- _Action item_: Copy out all the lines in the records that include the word "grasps".
*** Supplied material Section Begins ***
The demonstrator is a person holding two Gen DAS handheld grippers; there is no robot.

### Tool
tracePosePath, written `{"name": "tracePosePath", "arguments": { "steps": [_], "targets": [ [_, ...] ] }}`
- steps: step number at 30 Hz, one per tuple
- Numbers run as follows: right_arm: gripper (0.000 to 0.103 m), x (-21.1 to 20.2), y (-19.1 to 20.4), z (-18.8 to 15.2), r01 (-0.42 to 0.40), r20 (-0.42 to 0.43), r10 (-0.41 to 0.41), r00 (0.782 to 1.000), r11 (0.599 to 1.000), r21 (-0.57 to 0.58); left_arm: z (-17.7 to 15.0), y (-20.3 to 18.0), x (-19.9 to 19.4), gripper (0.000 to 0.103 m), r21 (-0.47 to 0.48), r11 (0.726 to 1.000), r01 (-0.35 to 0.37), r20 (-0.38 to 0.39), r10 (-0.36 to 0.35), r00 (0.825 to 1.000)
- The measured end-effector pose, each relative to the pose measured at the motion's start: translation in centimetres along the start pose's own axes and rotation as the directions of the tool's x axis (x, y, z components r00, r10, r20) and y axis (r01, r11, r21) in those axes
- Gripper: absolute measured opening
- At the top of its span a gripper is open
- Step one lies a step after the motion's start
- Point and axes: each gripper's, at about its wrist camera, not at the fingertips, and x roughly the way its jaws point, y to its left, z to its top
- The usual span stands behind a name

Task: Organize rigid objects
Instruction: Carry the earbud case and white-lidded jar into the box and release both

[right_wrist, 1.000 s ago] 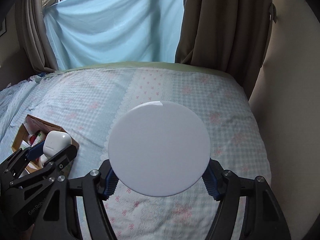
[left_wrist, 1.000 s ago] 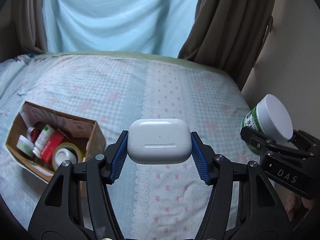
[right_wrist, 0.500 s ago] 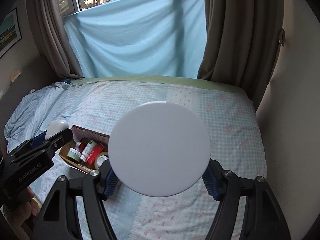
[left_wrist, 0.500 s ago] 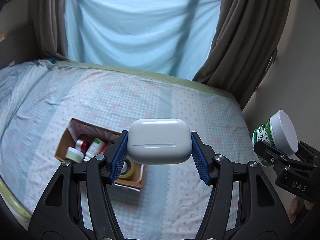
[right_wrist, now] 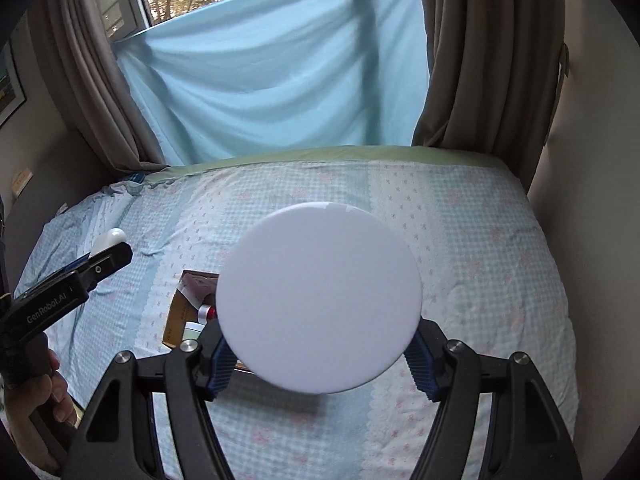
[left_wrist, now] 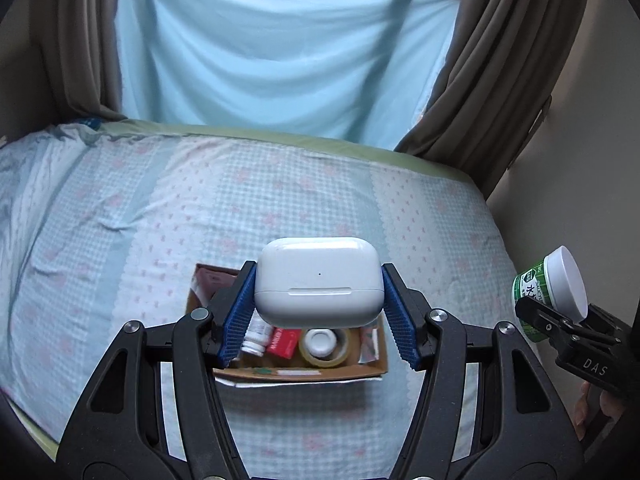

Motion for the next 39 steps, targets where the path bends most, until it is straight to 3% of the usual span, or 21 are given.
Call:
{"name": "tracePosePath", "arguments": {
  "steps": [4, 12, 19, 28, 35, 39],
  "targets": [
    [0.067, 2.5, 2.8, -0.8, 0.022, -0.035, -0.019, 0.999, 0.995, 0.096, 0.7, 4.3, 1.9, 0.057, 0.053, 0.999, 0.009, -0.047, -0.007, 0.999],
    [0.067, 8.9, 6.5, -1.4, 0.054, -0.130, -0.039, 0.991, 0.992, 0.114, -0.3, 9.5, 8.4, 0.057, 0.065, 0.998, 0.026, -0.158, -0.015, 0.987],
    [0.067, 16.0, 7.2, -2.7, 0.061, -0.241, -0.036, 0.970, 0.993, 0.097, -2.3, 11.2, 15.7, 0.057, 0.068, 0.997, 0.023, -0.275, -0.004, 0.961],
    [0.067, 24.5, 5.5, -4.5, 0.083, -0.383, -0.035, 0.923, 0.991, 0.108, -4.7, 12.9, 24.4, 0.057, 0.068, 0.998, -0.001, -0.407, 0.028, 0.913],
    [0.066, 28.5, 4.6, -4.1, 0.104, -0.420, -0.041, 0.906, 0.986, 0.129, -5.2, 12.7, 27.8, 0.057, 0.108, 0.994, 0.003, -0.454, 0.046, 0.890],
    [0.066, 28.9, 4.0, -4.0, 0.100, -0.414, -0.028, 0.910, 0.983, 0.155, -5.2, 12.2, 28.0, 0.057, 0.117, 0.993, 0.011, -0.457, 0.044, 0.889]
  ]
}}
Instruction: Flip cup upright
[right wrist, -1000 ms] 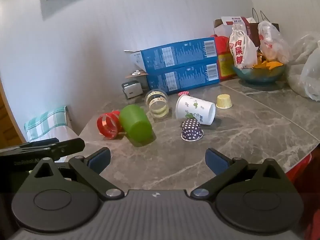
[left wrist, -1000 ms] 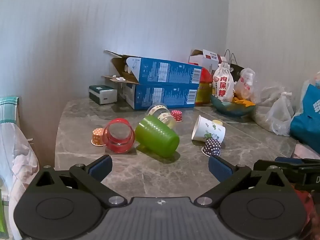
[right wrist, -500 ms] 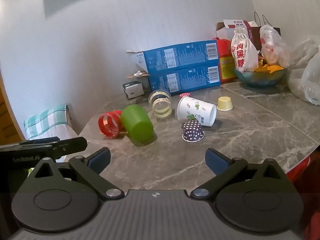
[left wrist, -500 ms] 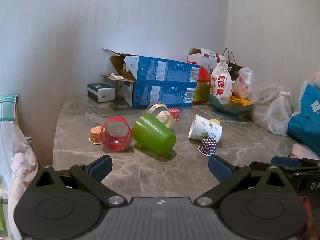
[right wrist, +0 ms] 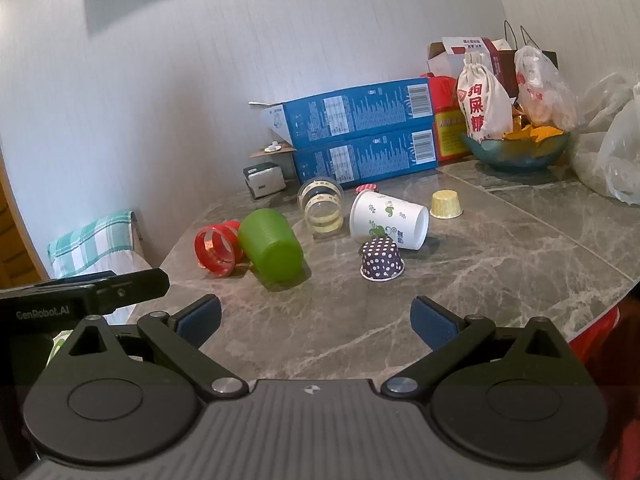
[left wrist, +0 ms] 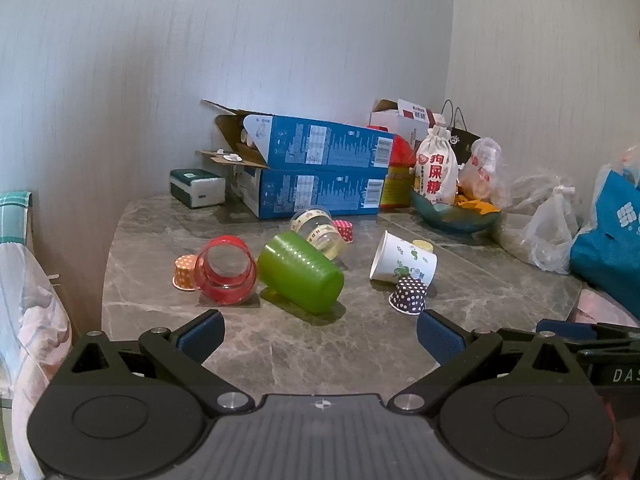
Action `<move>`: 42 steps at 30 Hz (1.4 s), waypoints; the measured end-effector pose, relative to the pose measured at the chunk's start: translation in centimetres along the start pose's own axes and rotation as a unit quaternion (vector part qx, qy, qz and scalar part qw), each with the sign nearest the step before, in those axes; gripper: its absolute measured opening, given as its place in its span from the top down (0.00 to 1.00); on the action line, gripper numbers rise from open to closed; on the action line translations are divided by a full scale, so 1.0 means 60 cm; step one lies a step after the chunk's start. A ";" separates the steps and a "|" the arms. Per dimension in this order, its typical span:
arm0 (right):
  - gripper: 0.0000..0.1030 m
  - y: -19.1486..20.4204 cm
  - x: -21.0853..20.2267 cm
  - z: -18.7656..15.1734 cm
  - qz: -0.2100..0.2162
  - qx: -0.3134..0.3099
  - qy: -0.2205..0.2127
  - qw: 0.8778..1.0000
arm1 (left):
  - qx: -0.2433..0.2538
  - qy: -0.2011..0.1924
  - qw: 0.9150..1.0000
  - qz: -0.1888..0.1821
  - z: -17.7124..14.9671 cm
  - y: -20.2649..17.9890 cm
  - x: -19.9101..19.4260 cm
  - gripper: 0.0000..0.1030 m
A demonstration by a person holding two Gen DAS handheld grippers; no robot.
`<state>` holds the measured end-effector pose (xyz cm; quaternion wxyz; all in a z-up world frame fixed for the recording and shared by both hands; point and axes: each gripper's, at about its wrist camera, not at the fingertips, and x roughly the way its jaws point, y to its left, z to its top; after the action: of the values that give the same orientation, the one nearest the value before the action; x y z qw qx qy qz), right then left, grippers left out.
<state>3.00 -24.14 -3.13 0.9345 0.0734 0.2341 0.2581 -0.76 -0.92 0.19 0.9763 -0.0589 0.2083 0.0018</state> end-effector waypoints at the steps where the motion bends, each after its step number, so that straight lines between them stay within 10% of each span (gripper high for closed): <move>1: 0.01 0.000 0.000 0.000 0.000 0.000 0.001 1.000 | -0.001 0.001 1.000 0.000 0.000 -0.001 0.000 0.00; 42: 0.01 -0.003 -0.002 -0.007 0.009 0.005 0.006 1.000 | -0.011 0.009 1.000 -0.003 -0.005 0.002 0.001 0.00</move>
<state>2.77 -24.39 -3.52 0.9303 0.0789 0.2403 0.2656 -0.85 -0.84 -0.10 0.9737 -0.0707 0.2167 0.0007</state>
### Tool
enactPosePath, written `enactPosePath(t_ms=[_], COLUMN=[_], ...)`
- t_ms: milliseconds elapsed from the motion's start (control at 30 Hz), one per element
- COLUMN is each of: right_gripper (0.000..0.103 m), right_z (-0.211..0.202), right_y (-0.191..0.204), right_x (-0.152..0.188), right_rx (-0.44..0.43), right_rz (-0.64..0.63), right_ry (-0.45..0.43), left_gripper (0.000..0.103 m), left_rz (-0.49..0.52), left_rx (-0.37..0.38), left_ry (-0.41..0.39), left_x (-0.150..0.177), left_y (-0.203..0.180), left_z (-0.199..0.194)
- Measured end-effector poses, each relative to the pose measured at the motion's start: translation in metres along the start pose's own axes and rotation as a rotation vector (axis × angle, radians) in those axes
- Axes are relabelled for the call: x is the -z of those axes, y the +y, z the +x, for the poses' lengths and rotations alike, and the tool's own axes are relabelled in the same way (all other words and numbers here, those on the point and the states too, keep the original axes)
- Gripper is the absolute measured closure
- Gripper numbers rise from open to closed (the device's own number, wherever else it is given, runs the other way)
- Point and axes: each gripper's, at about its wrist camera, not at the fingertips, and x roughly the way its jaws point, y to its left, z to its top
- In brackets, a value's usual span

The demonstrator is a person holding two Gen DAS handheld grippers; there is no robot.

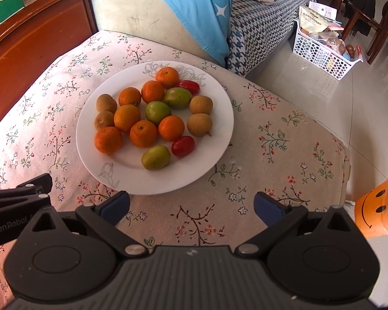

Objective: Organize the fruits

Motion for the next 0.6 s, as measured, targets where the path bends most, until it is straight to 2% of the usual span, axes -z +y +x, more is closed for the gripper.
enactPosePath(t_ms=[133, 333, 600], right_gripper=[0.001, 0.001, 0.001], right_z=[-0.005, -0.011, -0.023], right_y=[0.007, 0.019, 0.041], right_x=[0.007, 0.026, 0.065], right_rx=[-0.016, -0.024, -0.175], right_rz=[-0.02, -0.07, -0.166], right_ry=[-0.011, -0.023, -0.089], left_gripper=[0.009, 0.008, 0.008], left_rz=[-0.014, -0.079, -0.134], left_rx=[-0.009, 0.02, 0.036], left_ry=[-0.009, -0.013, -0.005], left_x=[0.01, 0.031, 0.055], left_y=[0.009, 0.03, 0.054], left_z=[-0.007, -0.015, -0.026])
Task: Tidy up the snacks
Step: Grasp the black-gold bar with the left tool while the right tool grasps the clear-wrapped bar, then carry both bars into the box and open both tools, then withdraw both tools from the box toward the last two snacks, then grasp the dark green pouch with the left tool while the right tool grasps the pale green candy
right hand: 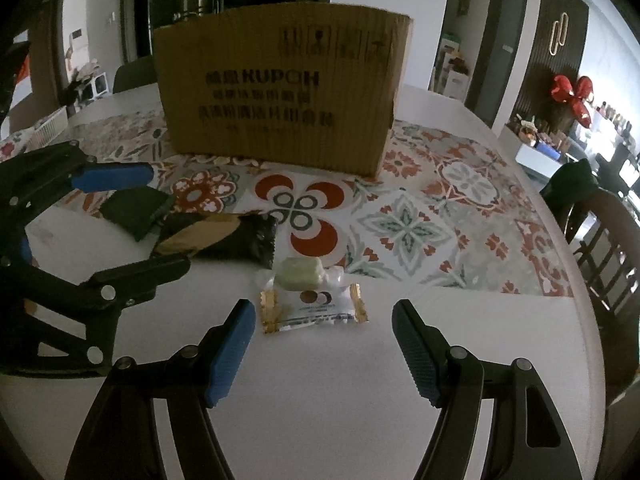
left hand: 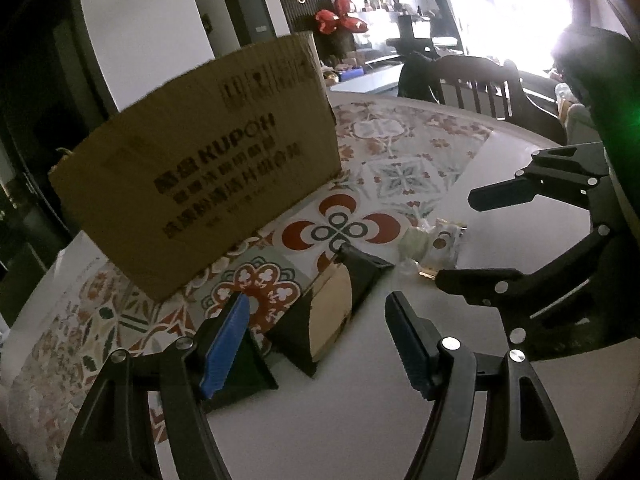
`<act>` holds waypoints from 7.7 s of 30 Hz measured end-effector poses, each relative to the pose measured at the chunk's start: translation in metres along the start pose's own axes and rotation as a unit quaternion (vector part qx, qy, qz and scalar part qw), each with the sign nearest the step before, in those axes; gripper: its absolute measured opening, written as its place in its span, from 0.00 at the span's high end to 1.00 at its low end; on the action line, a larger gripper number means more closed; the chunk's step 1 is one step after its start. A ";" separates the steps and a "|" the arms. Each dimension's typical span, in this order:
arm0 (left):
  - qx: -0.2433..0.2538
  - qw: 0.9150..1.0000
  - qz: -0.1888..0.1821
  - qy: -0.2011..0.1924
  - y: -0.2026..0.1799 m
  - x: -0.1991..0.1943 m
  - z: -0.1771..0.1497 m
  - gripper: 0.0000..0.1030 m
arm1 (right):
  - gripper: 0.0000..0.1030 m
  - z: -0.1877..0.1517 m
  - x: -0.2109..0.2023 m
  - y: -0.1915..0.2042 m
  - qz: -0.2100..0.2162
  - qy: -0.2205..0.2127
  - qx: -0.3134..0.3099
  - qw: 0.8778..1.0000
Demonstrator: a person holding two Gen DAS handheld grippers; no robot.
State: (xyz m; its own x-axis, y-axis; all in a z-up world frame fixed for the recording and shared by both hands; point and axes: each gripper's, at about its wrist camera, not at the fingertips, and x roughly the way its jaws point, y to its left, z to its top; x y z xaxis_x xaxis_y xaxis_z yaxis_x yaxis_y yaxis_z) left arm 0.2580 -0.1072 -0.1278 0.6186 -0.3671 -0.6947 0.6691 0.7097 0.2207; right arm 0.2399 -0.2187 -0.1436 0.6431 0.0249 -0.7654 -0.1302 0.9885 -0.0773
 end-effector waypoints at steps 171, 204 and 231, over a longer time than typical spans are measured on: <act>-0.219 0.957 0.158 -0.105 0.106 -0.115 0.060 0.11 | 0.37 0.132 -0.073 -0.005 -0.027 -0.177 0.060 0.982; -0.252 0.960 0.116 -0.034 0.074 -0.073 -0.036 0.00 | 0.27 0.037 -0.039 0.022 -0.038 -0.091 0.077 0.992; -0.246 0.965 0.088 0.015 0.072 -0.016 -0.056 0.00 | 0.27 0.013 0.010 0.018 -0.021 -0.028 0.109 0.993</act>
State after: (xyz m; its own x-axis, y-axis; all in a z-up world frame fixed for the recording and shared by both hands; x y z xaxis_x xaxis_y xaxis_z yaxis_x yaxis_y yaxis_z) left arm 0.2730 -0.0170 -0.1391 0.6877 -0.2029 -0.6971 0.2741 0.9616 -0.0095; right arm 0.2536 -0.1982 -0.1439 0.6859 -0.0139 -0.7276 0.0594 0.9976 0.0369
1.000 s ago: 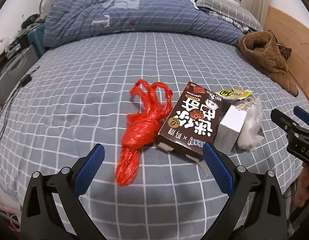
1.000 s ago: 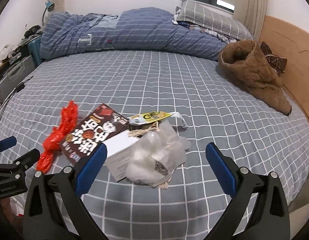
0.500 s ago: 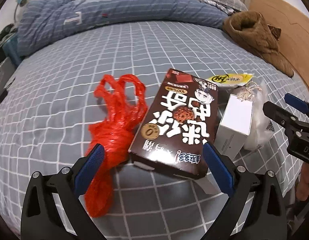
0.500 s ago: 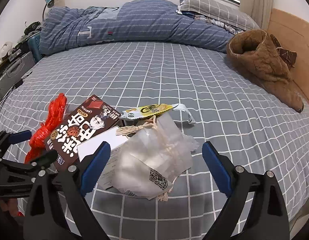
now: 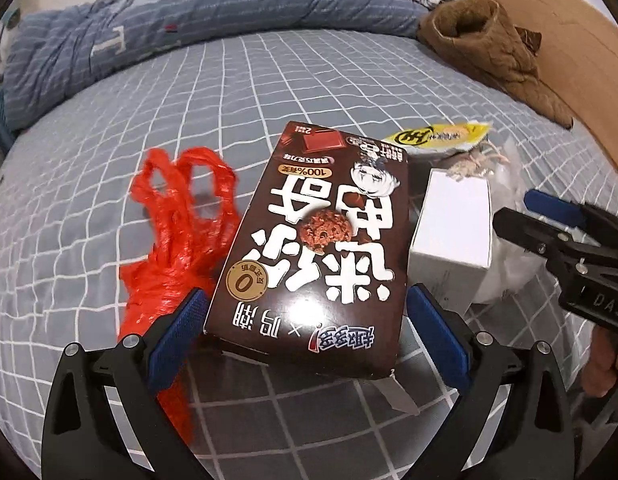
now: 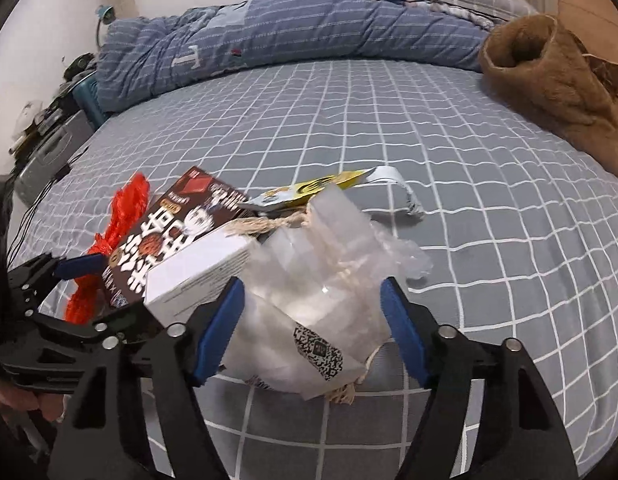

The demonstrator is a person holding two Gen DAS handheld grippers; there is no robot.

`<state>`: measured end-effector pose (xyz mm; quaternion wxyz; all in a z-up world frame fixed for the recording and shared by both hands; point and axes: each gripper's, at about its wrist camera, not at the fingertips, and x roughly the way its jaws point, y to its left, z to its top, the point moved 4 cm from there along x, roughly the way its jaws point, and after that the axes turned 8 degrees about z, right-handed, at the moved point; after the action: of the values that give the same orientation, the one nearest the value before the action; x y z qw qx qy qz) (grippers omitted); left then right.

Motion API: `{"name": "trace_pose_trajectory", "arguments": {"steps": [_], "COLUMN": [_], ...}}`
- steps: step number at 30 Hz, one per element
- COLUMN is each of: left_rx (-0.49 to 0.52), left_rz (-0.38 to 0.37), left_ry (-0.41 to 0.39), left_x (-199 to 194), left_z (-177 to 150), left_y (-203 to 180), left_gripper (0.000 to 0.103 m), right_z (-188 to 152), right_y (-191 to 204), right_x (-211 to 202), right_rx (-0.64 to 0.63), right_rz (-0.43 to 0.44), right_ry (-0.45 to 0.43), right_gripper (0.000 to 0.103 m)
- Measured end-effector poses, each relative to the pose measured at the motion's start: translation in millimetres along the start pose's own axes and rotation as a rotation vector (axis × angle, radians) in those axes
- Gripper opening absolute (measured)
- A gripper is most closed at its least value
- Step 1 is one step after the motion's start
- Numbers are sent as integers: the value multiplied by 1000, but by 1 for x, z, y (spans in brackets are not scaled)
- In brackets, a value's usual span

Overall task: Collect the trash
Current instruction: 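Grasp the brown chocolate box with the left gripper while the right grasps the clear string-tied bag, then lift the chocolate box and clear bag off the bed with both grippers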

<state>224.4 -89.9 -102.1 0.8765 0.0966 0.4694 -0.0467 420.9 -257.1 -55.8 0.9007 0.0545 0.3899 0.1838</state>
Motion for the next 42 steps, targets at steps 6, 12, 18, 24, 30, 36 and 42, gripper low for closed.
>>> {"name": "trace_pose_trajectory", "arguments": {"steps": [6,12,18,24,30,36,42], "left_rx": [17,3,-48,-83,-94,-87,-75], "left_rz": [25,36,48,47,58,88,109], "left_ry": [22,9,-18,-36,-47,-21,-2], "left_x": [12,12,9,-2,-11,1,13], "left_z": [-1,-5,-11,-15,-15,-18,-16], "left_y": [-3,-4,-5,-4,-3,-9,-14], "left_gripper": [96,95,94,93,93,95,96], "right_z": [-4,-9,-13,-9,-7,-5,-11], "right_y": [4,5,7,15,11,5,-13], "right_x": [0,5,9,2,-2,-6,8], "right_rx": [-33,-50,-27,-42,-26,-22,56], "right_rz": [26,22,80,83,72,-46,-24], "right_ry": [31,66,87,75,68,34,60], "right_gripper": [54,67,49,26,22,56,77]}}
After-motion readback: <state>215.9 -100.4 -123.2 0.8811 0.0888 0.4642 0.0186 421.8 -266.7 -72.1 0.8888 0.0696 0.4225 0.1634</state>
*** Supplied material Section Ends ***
- _Written solution_:
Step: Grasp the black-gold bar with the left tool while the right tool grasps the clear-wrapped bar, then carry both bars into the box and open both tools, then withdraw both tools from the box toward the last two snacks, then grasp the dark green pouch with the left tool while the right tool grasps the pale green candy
Current instruction: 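Grasp the brown chocolate box with the left gripper while the right grasps the clear string-tied bag, then lift the chocolate box and clear bag off the bed with both grippers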

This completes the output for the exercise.